> Work to be completed:
Report every line below that has the string "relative" in it.

Stored items from a collection:
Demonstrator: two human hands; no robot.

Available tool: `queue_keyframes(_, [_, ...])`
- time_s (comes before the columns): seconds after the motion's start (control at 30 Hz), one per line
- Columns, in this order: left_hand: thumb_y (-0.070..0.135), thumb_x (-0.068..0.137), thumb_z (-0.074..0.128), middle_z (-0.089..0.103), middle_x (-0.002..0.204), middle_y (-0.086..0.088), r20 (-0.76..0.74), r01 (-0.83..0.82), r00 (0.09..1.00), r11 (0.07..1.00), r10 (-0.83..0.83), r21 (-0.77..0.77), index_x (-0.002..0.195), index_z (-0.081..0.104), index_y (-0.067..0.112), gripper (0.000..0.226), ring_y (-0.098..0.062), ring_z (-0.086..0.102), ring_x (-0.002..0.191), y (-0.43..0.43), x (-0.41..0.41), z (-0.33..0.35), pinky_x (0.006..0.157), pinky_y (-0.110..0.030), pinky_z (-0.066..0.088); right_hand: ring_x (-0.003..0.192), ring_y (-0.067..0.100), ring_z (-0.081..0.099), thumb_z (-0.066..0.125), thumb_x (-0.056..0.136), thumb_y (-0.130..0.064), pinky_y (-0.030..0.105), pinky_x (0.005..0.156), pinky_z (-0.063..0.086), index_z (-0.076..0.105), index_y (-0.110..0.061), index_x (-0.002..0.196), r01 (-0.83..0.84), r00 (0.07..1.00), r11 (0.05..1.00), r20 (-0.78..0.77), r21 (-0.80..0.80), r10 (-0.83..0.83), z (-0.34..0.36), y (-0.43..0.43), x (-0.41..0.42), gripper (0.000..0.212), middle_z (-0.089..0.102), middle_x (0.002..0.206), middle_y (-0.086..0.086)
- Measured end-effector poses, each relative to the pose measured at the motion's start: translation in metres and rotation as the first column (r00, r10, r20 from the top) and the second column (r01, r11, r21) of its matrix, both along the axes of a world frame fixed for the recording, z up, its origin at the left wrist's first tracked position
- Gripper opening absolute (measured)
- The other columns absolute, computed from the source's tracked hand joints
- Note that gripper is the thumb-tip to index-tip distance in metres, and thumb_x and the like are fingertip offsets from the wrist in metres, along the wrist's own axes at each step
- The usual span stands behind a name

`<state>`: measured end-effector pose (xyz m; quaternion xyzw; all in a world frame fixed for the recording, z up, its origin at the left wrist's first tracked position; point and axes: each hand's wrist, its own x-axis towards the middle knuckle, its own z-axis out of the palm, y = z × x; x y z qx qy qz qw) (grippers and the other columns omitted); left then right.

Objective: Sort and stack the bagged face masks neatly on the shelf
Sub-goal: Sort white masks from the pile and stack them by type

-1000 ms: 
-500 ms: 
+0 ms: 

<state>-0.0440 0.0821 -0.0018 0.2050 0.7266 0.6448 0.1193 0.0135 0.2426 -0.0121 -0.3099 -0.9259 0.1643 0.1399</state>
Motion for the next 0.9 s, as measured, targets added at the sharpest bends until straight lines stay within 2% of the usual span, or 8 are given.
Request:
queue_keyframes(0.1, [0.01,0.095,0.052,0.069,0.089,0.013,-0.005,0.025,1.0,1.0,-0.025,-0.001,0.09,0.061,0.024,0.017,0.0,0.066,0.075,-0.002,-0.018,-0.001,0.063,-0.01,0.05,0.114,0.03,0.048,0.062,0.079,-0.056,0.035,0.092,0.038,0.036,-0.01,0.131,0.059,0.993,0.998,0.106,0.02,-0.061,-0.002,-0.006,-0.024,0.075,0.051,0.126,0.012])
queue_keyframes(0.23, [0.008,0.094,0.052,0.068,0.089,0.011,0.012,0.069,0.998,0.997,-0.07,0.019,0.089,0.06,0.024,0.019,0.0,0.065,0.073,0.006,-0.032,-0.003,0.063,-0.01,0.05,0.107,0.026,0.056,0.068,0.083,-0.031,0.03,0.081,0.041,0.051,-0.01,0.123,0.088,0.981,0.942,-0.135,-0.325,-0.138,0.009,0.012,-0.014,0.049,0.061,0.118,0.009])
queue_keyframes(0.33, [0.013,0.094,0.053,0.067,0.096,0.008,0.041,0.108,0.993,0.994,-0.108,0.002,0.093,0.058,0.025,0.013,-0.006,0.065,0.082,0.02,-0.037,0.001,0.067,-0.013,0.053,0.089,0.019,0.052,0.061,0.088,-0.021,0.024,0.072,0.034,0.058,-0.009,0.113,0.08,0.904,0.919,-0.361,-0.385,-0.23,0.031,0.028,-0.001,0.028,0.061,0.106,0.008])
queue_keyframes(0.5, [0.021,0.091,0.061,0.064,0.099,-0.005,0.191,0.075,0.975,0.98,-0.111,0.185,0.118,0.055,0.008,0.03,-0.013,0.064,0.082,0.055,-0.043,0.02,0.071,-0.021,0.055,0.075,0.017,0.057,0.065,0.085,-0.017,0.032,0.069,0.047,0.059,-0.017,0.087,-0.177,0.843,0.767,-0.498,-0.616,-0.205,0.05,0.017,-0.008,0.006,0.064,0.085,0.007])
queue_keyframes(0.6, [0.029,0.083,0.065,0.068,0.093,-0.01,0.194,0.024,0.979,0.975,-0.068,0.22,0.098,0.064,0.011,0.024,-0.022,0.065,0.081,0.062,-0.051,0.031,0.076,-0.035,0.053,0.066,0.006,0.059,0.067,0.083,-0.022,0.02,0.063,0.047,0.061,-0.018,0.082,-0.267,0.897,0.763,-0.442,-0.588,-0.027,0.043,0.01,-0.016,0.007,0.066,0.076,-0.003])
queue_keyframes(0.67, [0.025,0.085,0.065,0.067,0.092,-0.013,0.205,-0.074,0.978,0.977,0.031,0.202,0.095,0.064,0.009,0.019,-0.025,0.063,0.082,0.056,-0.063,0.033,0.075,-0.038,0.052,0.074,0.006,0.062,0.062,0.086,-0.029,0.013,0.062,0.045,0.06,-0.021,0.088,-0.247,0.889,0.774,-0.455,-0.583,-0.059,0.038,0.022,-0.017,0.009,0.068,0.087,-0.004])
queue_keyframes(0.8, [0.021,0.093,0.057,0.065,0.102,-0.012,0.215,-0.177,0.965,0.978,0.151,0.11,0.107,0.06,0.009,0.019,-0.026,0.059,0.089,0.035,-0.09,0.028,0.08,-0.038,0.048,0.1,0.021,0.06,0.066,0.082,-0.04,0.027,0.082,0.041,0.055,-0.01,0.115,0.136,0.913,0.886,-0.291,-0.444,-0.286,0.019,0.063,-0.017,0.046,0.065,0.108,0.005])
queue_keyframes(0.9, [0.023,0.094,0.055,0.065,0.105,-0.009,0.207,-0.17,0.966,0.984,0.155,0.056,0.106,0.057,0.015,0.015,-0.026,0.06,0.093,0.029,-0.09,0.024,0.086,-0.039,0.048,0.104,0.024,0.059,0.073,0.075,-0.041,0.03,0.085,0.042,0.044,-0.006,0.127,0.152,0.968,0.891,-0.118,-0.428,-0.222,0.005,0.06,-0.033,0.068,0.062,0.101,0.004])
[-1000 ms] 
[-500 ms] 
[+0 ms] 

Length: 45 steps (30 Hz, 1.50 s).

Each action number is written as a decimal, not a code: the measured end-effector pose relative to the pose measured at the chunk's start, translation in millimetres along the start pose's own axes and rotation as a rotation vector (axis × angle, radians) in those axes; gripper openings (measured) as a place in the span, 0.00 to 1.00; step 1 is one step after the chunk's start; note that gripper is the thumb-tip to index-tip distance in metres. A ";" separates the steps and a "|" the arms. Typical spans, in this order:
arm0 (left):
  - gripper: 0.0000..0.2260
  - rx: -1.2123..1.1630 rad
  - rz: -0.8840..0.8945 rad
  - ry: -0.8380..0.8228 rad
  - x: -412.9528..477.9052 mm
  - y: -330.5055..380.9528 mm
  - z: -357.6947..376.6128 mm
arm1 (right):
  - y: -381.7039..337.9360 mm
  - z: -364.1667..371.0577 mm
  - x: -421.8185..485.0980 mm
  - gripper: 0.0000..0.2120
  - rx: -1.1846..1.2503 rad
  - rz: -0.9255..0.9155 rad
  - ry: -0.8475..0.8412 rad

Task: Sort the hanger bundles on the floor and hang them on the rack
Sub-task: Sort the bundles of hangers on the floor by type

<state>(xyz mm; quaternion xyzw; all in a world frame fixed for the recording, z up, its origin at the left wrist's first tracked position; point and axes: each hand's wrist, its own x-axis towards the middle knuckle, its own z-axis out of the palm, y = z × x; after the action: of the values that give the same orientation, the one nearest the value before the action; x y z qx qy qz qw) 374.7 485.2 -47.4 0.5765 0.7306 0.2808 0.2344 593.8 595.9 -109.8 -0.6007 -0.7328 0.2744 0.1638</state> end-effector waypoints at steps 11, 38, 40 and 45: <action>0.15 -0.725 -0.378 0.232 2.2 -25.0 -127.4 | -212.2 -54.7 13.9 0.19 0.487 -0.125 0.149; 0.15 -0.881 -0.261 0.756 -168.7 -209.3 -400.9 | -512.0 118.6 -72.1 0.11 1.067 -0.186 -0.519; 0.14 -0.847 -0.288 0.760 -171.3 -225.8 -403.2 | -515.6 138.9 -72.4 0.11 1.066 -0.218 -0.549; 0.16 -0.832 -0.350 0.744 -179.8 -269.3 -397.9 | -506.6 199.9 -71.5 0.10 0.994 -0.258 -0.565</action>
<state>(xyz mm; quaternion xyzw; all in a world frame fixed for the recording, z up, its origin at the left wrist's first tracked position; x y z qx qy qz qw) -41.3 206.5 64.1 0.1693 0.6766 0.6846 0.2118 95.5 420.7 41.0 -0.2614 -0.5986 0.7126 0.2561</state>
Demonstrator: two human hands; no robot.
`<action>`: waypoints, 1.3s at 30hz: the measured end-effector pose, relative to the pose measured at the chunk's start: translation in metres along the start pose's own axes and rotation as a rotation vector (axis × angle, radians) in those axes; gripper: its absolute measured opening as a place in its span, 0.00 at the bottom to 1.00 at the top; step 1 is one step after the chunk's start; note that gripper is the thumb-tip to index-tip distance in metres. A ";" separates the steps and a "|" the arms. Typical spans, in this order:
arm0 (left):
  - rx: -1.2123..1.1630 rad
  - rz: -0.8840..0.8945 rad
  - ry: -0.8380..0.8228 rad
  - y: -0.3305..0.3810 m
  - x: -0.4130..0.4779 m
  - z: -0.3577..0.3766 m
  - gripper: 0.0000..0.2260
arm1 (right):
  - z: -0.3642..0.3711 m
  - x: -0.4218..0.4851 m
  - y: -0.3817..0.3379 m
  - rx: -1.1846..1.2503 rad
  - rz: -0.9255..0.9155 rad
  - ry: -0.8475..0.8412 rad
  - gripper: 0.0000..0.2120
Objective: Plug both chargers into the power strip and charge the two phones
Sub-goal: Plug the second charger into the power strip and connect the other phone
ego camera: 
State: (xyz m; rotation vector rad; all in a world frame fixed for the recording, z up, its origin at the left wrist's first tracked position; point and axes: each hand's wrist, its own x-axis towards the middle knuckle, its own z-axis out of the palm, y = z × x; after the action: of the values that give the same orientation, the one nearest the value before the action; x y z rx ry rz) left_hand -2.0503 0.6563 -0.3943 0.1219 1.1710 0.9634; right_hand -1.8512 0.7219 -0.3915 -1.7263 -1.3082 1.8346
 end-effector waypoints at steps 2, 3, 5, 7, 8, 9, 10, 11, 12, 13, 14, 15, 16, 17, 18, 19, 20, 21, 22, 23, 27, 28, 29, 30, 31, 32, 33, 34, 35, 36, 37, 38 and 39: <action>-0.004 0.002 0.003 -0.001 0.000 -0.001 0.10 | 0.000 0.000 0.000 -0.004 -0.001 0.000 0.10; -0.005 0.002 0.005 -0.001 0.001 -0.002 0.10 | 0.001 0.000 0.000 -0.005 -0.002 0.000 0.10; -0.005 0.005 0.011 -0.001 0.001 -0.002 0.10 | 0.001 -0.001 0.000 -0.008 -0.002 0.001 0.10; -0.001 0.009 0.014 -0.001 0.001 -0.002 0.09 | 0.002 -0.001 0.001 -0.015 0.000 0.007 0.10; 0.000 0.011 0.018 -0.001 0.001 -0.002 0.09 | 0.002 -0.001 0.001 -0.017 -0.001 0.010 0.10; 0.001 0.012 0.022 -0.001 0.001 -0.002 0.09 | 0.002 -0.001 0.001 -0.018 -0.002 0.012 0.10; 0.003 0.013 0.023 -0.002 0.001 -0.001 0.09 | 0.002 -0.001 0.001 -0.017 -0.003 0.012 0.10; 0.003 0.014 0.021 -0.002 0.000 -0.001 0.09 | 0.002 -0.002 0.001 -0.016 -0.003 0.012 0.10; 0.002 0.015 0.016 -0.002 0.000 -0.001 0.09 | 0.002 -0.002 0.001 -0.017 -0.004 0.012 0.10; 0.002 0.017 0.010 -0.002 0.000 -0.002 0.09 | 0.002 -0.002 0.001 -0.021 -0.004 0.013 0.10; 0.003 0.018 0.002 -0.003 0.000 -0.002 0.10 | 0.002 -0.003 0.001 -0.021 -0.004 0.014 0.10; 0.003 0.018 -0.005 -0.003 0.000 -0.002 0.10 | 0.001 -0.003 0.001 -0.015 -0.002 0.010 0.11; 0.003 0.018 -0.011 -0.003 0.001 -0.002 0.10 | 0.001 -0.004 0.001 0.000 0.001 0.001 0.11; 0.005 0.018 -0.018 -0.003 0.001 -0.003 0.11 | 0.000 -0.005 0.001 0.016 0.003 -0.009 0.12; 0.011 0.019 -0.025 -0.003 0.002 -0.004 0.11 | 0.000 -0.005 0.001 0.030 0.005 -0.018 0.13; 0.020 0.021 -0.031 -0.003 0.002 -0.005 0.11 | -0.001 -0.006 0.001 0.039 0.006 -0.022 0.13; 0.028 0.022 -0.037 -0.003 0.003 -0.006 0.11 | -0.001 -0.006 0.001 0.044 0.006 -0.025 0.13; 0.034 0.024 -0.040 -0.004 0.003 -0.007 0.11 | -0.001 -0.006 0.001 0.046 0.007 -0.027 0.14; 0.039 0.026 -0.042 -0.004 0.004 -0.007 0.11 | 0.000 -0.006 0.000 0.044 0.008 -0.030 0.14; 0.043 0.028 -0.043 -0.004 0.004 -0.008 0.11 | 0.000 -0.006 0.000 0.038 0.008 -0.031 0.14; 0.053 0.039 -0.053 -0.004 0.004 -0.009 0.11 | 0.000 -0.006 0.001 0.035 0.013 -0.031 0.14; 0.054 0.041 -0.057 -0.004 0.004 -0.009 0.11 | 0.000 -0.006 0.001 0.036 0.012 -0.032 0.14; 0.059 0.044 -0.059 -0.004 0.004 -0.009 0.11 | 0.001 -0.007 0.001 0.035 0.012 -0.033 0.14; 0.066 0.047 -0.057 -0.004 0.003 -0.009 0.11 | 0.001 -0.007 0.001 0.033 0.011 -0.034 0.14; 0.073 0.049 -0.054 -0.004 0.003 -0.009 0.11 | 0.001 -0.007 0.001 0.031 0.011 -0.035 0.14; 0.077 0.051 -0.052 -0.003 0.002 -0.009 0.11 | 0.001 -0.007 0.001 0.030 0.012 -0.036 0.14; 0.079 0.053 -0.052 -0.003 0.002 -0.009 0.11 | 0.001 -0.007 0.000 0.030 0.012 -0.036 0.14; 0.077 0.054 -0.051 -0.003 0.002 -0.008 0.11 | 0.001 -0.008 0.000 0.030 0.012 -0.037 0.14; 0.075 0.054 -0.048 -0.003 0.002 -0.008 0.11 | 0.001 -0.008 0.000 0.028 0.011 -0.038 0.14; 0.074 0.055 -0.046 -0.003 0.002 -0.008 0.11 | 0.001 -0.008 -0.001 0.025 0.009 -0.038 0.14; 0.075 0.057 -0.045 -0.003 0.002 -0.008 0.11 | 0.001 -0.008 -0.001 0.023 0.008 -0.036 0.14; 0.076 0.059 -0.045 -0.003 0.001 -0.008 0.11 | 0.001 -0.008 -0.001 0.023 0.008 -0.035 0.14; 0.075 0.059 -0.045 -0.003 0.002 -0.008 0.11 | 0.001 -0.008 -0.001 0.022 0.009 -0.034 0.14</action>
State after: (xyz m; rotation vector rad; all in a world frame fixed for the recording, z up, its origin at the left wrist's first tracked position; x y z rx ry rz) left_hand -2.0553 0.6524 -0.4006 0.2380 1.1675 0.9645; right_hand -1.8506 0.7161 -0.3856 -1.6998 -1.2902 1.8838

> Result below:
- Measured end-effector poses, each relative to the pose measured at the motion's start: translation in metres and rotation as the first column (r00, r10, r20 from the top) and the second column (r01, r11, r21) of its matrix, both along the axes of a world frame fixed for the recording, z up, its origin at the left wrist's first tracked position
Each action number is written as a decimal, not a code: the measured end-effector pose relative to the pose measured at the chunk's start, translation in millimetres along the start pose's own axes and rotation as a rotation vector (axis × angle, radians) in those axes; gripper openings (measured) as a place in the span, 0.00 to 1.00; step 1 is one step after the chunk's start; note that gripper is the thumb-tip to index-tip distance in metres. A ";" separates the steps and a "|" the arms. Typical spans, in this order:
`<action>`: waypoints, 1.3s at 30hz: the measured end-effector pose, relative to the pose measured at the chunk's start: translation in metres along the start pose's own axes and rotation as a rotation vector (axis × angle, radians) in those axes; gripper: its absolute measured opening as a place in its span, 0.00 at the bottom to 1.00 at the top; step 1 is one step after the chunk's start; note that gripper is the thumb-tip to index-tip distance in metres. A ";" separates the steps and a "|" the arms. Typical spans, in this order:

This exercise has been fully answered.